At this writing (September 2009) we are finishing the third Quarter of Enterprise Scrum. We required diplomacy and our President’s buy-in to start it. Organizational resistance may be the main barrier to other organizations trying it, because top executives and engineers must be willing to give it a serious try. It was disruptive to our organization, exposing many previously hidden conflicts and revealing upstream root-causes once attributed to engineering.

Our current results are good: We are establishing a culture of transparency that seems now to pervade the company; execs now understand where all the engineering effort is deployed, product managers are doing a better job of determining market value, we are able to preserve teams longer-term, service organizations (Operations, User Experience, Security team, IT, etc.) use the Quarter Backlog to roughly prioritize requests and feel empowered to say “No” when overwhelmed. Finally, we are evangelizing this approach beyond engineering to gain understanding about where it best applies.

Everyone knows what projects are succeeding, and which are having trouble. When a problem could impede a release, it becomes rapidly visible and can trigger immediate executive action.

Enterprise Scrum seems to work well, but we don’t yet have clear metrics. We are producing more frequent releases that better target user needs. Our engineers are becoming more flexible and better aligned with company success. We are working to assess improvement numerically. Profitability may ultimately be the only reasonable measure, but it takes time to emerge.

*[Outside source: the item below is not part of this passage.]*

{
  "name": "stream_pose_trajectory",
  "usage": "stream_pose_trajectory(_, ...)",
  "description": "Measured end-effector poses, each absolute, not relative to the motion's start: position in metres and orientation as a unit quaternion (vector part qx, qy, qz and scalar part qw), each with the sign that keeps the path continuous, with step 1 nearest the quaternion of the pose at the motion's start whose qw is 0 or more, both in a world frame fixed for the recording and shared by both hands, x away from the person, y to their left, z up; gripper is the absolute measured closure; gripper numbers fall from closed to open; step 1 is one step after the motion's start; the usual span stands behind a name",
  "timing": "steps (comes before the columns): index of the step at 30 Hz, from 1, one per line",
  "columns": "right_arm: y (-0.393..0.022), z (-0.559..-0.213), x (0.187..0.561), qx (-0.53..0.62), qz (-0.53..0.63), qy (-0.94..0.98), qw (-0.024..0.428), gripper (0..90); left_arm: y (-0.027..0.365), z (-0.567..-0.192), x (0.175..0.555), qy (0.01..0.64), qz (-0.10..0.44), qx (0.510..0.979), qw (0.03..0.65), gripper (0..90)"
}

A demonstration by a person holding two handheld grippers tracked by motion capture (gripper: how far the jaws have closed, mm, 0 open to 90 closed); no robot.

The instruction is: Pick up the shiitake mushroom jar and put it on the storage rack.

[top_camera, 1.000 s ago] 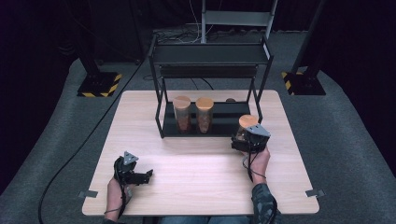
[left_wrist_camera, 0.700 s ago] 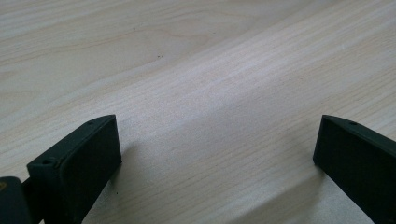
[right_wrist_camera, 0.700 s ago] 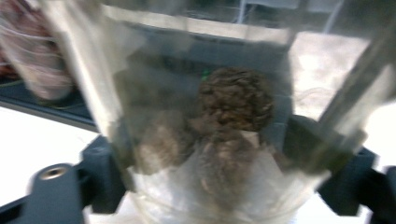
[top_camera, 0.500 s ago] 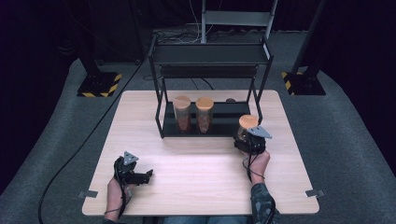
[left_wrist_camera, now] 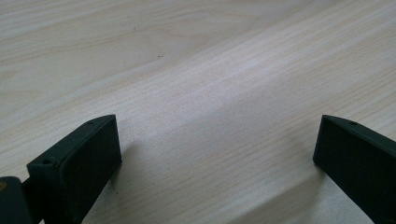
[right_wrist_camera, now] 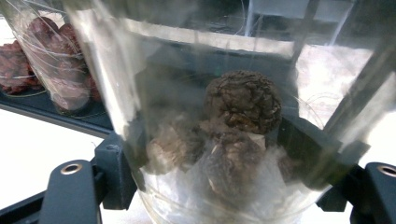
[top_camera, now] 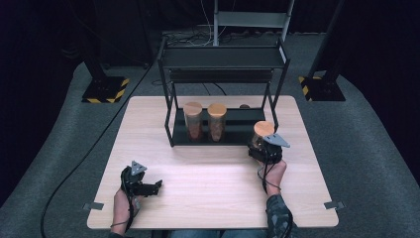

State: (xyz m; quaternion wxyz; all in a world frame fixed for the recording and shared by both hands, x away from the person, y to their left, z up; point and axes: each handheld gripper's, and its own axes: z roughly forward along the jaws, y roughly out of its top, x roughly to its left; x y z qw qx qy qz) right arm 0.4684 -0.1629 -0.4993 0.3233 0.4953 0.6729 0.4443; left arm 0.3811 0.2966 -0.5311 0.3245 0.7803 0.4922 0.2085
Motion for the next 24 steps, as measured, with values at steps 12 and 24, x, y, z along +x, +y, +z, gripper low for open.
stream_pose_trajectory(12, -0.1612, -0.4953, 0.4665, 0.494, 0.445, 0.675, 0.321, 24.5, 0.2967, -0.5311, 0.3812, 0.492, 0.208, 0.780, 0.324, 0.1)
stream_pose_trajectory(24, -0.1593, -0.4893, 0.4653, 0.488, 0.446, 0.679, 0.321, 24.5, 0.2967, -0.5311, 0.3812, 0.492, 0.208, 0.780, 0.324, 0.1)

Dan Greening is Citrix Online’s Director of Engineering Productivity and User Experience, and acts as Enterprise ScrumMaster. He largely designed the Enterprise Scrum process. He was the founder of several startups, some successful, some not. He has been Principal Investigator on three National Science Foundation SBIR grants. He holds a Ph.D. in computer science from UCLA.

References

  1. Ken Schwaber, The Enterprise and Scrum, ISBN 978-0735623378, Microsoft Press 2007.
  2. Craig Larman and Bas Vodde, Scaling Lean & Agile Development: Thinking and Organizational Tools for Large-Scale Scrum, ISBN 978-0321480965, Addison-Wesley 2008.
  3. Dean Leffingwell, Scaling Software Agility: Best Practices for Large Enterprises, ISBN 978-0321458193, Addison-Wesley 2007.
  4. Heinz-Otto Peitgen, Hartmut Jürgens, Dietmar Saupe, Chaos and fractals.
  5. Dan R. Greening, Scrum Self-Similarity.
  6. Mike Cohn, Agile Estimating and Planning, ISBN 978-0131479418, Prentice-Hall 2005.
  7. Dan R. Greening, Marketing Scrum Experimentation.
  8. Chris Matts, Real Options and Agile Software Delivery, http://bit.ly/eA1vl, Agile 2006.
  9. Ken Schwaber and Mike Beedle, Agile Software Development with Scrum, ISBN 978-0130676344, Prentice-Hall, 2001.
  10. Charles G. Koch, The Science of Success, Wiley, 2007.
  11. Ken Schaber’s web site is called http://controlchaos.com.
  12. Personal Software Process, Wikipedia, 15 Sept 2009, http://en.wikipedia.org/wiki/Personal_Software_Process.
  13. Luke Hohmann, Why Prioritizing your Product Backlog for ROI Doesn’t Work, http://www.enthiosys.com/insights-tools/prioritizeforprofit1of3/.
  14. Jeff Sutherland, Scott Downey and Bjorn Granvik, Shock Therapy: A Bootstrap for Hyperproductive Scrum, Proceedings of Agile 2009, Chicago IL (August 28, 2009).